Madeleine’s eyes lit up. “The guy who escaped at the end shot them all, didn’t he?”

“In a way, yes. When the invading crew broke into the apartment, they took the rival crew by surprise. They opened fire with their three Uzi machine pistols, and in no time at all the official job they came to do was done. But one crew member, Devon Santos, had other concerns. Gang life at a certain level is about competition for a seat at the next higher level. And one of his crew brothers had an eye on the same opening he did. So after they wiped out the opposing personnel, Devon walked over to the nearest dead guy, picked up his AK-47, turned around, and blasted away his competitor as well as the crew brother who witnessed what he’d just done. Then he put the gun back in its dead owner’s hands and got the hell out of there.”

“How could you be sure that’s what happened?”

“Ballistics discovered that the two invading crew members who ended up dead had been shot with an AK-47 that was found on a guy who had no powder residue on his hands. Meaning he couldn’t have fired the gun. The rest came from an analysis of entry and exit wounds. The final convincer was that odd delay between the two bursts of gunfire—the ten seconds during which Devon made sure the other crew was down for good, and went to pick up the AK-47.”

Madeleine gave him a thoughtful look. “So your point is that Devon had more than one motive. He went into the tenement to wipe out the enemy. But also to eliminate the threat of competition from his own side.”

“Right. And he shot one of his gang brothers to keep the fact that he’d shot the other one a secret. So he really had three motives, varying according to victim. To Devon’s way of thinking, they were all good reasons to kill people.”

“And he’d have gotten away with all of it, if it wasn’t for you.”

“If it wasn’t for a sharp witness with an ear for drumbeats.”

Madeleine persisted. “But not every cop would have followed up the way you did.”

He stared down uneasily at his yellow pad.

Praise had a downside. It increased his fear of failure.

CHAPTER 51

“Greetings, ace. I’m back in live cell country.”

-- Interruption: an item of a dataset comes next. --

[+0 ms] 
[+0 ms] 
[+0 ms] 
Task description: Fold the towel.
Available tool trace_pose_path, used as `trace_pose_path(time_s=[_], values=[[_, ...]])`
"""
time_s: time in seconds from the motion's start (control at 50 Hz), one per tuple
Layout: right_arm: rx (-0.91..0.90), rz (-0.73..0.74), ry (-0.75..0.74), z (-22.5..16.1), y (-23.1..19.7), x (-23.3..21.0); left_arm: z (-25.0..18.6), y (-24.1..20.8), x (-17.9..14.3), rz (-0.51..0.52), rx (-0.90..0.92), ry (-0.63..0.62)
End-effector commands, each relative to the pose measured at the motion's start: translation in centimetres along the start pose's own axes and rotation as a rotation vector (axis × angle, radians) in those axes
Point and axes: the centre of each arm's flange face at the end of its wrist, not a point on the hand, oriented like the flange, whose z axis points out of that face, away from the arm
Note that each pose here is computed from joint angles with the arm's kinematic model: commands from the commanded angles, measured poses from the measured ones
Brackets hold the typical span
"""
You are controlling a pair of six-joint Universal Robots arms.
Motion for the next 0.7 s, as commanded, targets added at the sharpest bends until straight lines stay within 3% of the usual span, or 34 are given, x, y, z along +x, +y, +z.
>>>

“Have you checked your email?”

“If you mean those pithy lists of semi-facts and open questions, I got ’em. I also have a piece of news you might want to add to your fact list.”

“Oh?”

“News item on the radio. Kid in some theme park down in Florida died of a spider bite. Not normally that dangerous a spider, but this kid had some kind of allergic reaction to it. Didn’t help that the spider was on something the kid was eating. Fucking thing bit the kid’s tongue. Throat swelled up. Choked him. Fuck. Don’t even want to think about that.”

“Me neither, Jack. So what’s this got to do with—”

“That nasty little news item gave us an overdue gift from the gods of luck.”